▸ Problem description:
In the listing below, locate the lines bearing the word "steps". Copy every one of them.

▸ Data block:
======
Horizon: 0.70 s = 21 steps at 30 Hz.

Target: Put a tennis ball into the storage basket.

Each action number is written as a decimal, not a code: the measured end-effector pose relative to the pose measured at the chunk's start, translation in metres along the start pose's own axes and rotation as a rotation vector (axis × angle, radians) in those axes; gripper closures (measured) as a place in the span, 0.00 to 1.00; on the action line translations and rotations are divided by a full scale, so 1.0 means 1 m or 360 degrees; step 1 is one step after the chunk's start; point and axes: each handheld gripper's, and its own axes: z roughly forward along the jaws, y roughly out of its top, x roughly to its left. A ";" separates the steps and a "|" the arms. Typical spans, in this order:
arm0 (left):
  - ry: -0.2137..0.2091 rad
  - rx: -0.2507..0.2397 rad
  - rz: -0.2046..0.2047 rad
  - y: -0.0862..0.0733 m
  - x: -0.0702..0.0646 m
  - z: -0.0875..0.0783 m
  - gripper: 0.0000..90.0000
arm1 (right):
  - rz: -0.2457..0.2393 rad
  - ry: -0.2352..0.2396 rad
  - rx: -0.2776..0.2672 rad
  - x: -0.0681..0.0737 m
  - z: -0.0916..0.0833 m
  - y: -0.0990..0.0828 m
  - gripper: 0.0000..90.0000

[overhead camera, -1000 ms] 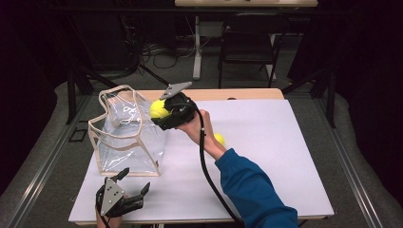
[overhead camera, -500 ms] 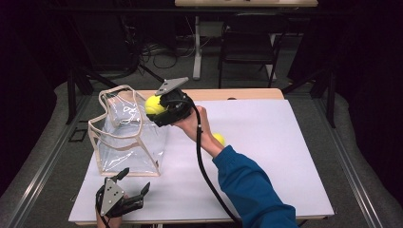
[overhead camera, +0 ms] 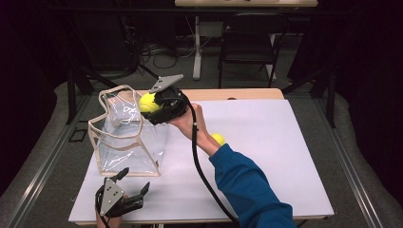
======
▸ Written answer:
Horizon: 0.70 s = 21 steps at 30 Hz.
Each action number is written as a decimal, not a code: the measured end-effector pose relative to the pose measured at the chunk's start, translation in metres along the start pose's own axes and rotation as a rotation vector (axis × angle, radians) in those axes; gripper closures (measured) as a place in the span, 0.00 to 1.00; on the action line translations and rotations are divided by a full scale, so 1.0 means 1 m or 360 degrees; step 1 is one step after the chunk's start; point and axes: each handheld gripper's, and its own axes: z roughly forward along the jaws, y roughly out of its top, x roughly to its left. A ";" separates the steps and a "|" the arms. Typical spans, in this order:

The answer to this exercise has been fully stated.